TASK STATEMENT >> Pull from the data below each line where the word "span" occurs, and copy it.

DATASET CONTENT >>

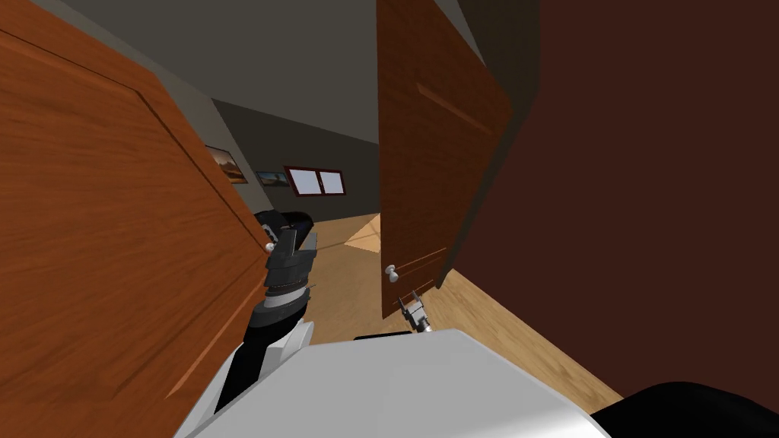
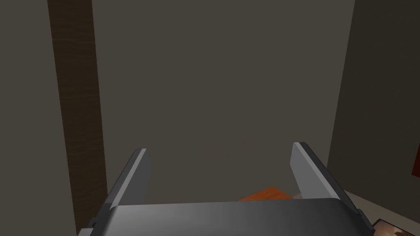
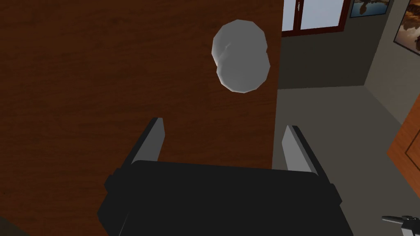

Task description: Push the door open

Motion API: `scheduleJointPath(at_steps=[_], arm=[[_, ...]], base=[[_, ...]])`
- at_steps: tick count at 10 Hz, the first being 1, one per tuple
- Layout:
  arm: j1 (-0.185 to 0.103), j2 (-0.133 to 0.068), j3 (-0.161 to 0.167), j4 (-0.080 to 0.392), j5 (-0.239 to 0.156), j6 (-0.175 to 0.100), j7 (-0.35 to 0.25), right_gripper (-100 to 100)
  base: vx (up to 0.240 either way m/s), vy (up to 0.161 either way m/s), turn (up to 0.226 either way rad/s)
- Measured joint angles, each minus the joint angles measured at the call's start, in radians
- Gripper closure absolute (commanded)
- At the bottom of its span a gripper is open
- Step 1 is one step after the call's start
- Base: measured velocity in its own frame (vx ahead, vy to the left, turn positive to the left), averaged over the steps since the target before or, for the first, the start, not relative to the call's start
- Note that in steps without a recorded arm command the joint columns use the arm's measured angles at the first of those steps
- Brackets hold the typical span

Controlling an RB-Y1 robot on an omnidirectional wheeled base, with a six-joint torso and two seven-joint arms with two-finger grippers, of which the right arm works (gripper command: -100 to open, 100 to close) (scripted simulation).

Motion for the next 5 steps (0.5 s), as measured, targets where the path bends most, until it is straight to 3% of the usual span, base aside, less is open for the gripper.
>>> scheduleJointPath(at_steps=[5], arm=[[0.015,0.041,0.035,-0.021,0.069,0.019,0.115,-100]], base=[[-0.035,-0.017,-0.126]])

RESPONSE BOX >>
- At the bottom of its span a gripper is open
- Brackets hold the typical span
Motion for the next 5 steps (0.5 s), as measured, targets where the path bends most, until it is straight to 3% of the usual span, base aside, less is open for the gripper.

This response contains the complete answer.